▸ Problem description: Lines that contain the string "MultiPolygon" are the ones to list; copy all of them from the records.

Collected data
== Segment start ==
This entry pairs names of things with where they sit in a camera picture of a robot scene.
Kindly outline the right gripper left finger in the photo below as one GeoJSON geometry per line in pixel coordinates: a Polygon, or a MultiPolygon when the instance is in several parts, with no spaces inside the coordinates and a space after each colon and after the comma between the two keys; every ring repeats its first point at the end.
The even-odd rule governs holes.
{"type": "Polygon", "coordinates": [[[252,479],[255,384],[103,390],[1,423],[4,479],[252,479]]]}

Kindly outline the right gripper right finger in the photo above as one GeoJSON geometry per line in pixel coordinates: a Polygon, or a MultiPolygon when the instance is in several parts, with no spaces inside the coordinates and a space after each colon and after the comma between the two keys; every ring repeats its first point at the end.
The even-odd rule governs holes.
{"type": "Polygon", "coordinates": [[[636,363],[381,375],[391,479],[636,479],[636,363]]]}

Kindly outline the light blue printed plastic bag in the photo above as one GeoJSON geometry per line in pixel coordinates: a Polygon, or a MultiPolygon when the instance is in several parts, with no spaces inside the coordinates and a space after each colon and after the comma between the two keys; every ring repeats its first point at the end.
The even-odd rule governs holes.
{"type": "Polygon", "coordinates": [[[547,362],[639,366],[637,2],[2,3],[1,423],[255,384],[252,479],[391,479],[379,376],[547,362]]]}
== Segment end ==
== Segment start ==
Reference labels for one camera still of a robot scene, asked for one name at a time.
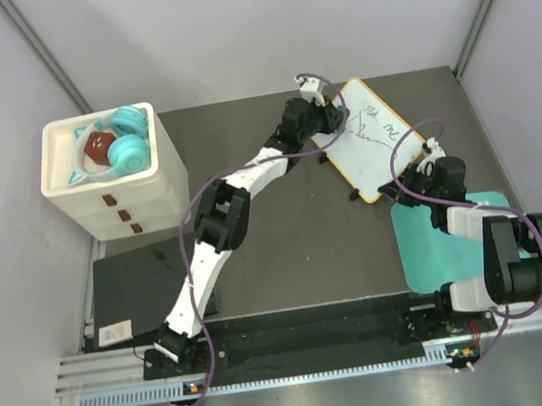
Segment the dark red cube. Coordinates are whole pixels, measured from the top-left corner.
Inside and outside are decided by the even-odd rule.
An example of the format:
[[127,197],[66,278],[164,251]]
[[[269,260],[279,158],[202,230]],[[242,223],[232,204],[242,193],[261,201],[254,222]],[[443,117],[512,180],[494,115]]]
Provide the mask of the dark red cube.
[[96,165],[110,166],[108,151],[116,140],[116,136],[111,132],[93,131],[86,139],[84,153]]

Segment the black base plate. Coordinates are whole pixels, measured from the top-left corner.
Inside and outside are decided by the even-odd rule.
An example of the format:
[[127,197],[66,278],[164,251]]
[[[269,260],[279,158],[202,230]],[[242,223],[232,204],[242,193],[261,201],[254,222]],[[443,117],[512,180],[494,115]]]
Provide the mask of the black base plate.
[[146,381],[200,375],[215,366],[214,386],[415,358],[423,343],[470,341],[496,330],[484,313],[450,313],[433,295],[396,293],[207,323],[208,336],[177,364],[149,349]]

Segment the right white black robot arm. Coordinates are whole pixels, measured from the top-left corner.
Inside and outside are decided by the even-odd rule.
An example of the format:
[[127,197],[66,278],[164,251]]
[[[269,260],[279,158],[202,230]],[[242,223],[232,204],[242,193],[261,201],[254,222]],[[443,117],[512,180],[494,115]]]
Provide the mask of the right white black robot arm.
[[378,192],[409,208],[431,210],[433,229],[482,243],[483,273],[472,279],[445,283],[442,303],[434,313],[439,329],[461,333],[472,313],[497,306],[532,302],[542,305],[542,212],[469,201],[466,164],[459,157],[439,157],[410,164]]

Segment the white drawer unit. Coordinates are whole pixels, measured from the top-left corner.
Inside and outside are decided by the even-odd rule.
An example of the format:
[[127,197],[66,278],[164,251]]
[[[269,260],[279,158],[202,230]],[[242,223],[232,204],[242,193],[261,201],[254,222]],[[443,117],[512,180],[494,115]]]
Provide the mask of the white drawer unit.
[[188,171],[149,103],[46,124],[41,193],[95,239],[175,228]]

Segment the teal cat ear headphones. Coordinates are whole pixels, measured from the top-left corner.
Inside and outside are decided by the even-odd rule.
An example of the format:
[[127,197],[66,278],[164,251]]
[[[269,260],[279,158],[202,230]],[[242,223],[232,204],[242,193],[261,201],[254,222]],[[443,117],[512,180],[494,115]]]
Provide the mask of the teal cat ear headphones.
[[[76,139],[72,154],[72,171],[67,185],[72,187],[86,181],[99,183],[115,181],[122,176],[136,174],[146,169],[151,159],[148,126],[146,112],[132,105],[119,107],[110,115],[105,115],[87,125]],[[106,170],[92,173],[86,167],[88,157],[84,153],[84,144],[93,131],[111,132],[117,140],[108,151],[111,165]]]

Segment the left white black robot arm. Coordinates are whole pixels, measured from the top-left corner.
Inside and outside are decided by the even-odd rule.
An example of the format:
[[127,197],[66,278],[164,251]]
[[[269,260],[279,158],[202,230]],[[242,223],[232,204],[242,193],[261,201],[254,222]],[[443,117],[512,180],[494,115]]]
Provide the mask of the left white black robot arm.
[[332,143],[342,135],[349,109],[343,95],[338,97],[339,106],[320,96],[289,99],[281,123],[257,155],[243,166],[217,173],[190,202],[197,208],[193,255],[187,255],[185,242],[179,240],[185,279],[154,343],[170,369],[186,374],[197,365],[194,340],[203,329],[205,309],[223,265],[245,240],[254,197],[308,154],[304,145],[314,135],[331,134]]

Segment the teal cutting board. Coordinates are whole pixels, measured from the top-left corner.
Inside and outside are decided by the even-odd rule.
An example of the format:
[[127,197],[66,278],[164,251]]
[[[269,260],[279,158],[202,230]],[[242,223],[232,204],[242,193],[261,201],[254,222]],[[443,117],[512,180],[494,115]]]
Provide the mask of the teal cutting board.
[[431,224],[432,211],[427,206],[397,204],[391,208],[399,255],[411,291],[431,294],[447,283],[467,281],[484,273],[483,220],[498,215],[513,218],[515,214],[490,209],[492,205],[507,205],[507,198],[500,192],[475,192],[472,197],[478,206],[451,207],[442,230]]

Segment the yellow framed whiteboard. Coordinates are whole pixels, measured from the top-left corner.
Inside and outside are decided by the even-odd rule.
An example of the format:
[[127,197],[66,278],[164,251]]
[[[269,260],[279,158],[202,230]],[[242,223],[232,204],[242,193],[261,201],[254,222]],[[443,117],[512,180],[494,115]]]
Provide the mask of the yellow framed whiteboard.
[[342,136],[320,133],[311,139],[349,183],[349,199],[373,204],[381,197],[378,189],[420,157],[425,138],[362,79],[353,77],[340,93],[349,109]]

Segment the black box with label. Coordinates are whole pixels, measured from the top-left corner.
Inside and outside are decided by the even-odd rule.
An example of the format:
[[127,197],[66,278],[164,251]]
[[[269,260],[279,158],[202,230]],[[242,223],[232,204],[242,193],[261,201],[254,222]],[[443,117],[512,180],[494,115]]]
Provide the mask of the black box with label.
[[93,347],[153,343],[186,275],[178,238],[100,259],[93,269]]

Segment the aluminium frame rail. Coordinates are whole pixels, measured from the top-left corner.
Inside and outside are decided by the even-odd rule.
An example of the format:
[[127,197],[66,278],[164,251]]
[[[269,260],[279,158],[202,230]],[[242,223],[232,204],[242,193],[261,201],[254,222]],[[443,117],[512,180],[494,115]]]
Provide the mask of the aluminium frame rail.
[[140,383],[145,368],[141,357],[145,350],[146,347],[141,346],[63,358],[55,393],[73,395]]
== Segment end ==
== Segment start ==
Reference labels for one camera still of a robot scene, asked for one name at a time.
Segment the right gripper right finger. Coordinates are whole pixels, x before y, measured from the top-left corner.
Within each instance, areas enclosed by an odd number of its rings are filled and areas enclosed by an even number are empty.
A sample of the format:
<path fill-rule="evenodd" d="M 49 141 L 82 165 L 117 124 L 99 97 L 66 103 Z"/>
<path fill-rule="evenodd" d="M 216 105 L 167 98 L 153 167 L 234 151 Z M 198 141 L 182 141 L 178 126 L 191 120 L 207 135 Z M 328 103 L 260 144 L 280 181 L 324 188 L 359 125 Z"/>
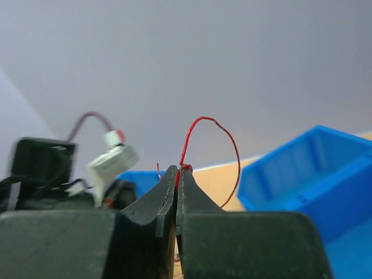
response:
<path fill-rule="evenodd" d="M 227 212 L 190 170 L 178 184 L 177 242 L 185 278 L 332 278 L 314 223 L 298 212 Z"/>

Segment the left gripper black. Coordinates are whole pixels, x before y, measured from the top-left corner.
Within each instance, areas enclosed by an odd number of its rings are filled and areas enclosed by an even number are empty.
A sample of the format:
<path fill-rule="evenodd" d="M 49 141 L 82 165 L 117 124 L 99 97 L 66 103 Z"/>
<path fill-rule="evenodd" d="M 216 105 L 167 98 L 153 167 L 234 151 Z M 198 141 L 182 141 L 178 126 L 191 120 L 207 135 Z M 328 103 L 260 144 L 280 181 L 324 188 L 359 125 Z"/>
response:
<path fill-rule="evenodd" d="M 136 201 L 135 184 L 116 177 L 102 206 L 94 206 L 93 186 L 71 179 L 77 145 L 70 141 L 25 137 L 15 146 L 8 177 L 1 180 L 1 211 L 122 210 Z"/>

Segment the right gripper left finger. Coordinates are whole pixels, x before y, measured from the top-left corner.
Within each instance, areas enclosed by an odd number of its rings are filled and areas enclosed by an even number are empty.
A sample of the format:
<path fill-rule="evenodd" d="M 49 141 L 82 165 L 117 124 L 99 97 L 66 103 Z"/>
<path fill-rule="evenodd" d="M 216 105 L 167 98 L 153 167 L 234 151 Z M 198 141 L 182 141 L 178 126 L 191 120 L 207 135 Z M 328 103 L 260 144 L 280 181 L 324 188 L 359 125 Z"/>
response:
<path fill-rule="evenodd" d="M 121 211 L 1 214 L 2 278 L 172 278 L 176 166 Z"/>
== Segment end ==
▸ Task solution:
Kindly outline the right gripper left finger in the photo below as one GeoJSON geometry per line in pixel coordinates: a Polygon, or a MultiPolygon when the instance is in several parts, with no spaces inside the coordinates and a space after each colon and after the comma between the two keys; every ring repeats its first point at the end.
Kindly outline the right gripper right finger in the photo above as one GeoJSON geometry per line in pixel coordinates: a Polygon, or a MultiPolygon when the instance is in several parts, with no spaces inside the coordinates and a space after each colon and after the comma between the two keys; every ring repeats its first point at the end.
Kindly outline the light blue printed plastic bag in the photo above as one GeoJSON geometry per line in pixel coordinates: a Polygon, or a MultiPolygon when the instance is in several parts, with no spaces inside the coordinates and a space after each colon and after the comma between the two keys; every ring repeats its first point at the end.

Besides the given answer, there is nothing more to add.